Expecting lower revenue from tax collections, the Board of Commissioners recently approved a decision to furlough all employees one day a month.

"If we don’t get that revenue, we won’t have the money to pay those operating expenses," Echols said. "That’s going to hurt the county budget."

The furlough requires county employees to take one day off without pay every month, which will save the county roughly $1.7 million on operating costs, but come at the cost of a nearly 5 percent salary reduction for employees.

But having late or even nonpayment of property taxes is nothing new. Even bounced checks is something Echols said his office has to deal with every year, with an average of 280 checks for property tax payments returned annually.

Because that number likely will go up this year, Hall County will begin using an outside service to deal with returned checks.

The county will work with a company called TigerTranz to handle getting the money. The service will cost nothing to the county because the company generates its revenues from those who issued the bad checks.

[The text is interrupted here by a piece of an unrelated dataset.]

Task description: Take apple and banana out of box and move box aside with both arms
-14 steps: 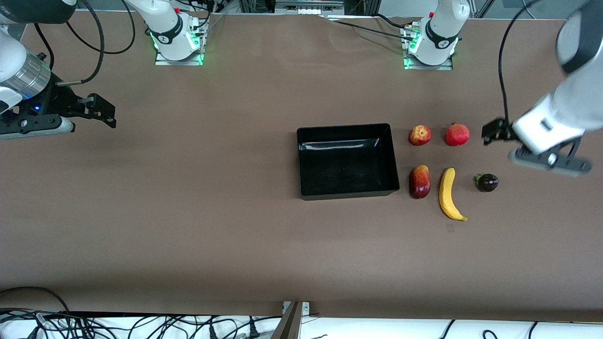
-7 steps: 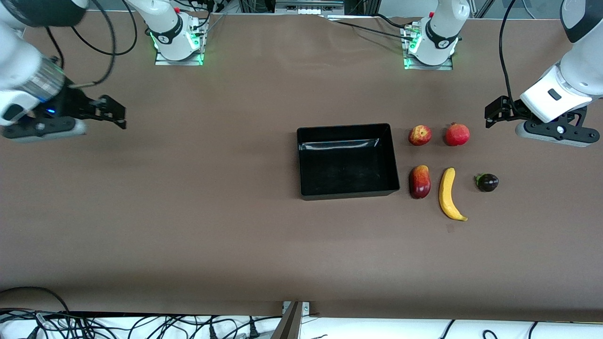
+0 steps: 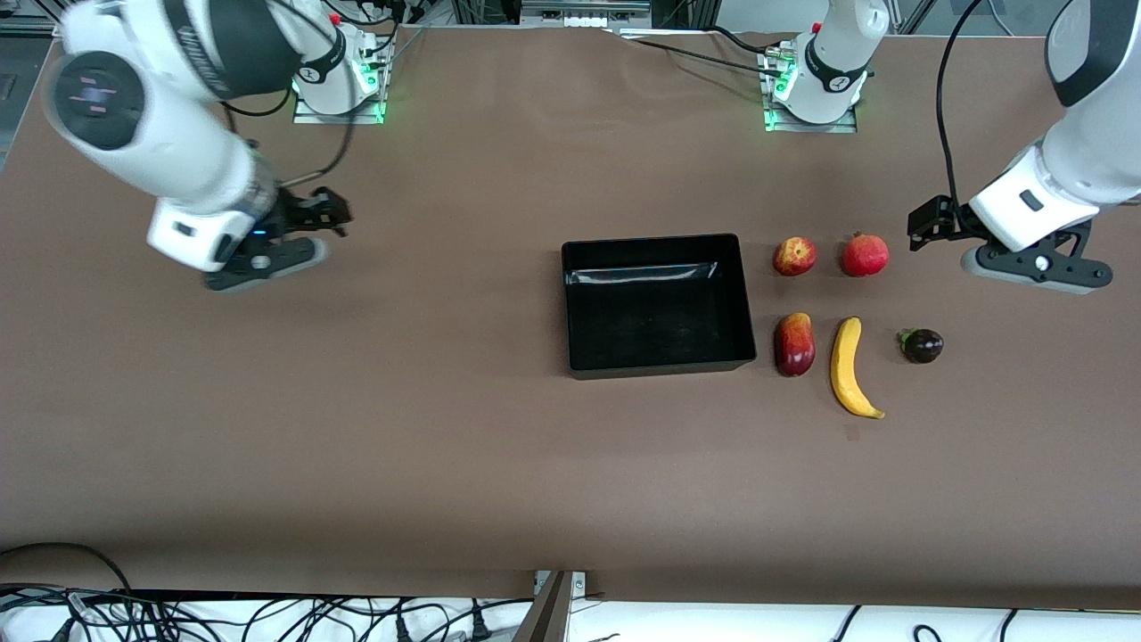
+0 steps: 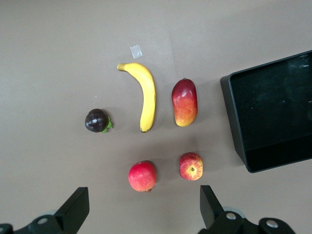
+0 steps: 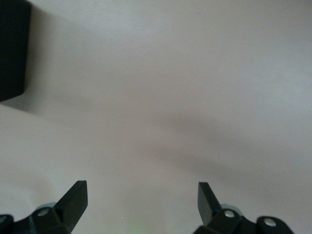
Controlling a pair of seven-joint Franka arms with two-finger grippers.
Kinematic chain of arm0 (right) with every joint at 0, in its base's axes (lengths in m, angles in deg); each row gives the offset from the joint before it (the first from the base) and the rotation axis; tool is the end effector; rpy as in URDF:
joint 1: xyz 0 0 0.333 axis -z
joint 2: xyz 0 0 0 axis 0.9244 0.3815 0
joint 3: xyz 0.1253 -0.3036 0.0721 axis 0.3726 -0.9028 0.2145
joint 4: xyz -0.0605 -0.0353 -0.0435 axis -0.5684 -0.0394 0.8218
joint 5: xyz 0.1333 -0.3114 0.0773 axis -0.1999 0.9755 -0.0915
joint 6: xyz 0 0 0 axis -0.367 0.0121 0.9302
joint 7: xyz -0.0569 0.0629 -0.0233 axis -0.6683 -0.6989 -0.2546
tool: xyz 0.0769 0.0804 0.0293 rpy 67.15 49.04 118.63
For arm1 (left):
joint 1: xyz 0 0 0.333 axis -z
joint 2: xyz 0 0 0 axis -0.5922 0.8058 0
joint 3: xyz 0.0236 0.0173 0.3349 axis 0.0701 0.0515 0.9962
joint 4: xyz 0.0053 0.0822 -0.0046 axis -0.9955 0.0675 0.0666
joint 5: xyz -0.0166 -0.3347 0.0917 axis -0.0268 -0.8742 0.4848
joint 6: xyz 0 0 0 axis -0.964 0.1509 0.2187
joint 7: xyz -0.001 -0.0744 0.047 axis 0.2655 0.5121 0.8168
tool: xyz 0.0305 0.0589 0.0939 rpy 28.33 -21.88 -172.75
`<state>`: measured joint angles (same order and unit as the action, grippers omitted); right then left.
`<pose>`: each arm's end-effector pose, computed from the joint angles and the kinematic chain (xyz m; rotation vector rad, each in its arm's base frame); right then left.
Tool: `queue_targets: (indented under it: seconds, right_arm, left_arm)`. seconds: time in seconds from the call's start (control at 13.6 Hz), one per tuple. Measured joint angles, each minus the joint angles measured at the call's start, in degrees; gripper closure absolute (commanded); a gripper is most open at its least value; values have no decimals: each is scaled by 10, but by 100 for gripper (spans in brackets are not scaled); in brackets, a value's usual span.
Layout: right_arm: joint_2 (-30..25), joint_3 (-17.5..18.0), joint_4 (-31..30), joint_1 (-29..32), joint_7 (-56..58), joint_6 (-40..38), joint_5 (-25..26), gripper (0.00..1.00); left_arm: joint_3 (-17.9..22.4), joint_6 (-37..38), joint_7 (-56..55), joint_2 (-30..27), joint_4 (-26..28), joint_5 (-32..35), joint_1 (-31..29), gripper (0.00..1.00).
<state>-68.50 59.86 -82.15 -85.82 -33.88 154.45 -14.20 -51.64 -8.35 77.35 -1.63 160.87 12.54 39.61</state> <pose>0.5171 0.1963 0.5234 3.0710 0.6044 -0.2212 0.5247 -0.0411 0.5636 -3.0851 0.2875 0.1383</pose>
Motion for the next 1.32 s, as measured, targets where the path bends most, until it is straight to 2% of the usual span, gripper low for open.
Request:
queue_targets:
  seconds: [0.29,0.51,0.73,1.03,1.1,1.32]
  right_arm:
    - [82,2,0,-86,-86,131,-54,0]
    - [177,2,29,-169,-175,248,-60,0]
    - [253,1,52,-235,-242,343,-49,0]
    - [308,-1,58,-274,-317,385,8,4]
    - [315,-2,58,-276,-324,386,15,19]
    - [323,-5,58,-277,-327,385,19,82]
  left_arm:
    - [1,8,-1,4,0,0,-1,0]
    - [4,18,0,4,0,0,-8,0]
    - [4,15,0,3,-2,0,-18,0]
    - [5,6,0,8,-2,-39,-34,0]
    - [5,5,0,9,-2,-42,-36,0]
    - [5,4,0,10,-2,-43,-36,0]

"If a check comes back returned ... they will try two additional times to process that through the person’s bank account before they actually return it to us," Hall County Purchasing Manager Tim Sims said. "Once it gets to that point where they return it to us, then TigerTranz will pick up the checks and do their best to get the money back for us. It’s sort of like a collection agency. In 30 days after they’ve had the check, they guarantee up to $150 per check back to us in 30 days. If it’s over $150 they will try to get the balance of that."

TigerTranz sends out three letters with 14 days between each. They will work on getting payment for three to four months. If their efforts are unsuccessful, then TigerTranz will send the checks back to the county to begin legal proceedings.

Sims said TigerTranz will be helpful this year because it will efficiently collect on returned checks at no cost to the county.

"They charge a fee for the returned checks to the person they’re collecting from," Sims said.

Echols said it also will be helpful because it will allow county employees to concentrate on other business.

"We will not receive the returned checks at all," Echols said. "It frees up my personnel to do other things."

Sims said the county decided to work with TigerTranz this year because not only are they expecting more returned checks but because having a guaranteed $150 per returned check will help the county at a time when revenues are low.

Tax bills were mailed Sept. 26 and are due by Dec. 1. After that date, a 1 percent interest is levied every month the payment is late. If the bill still has not been paid by March 1, then a 10 percent penalty is added.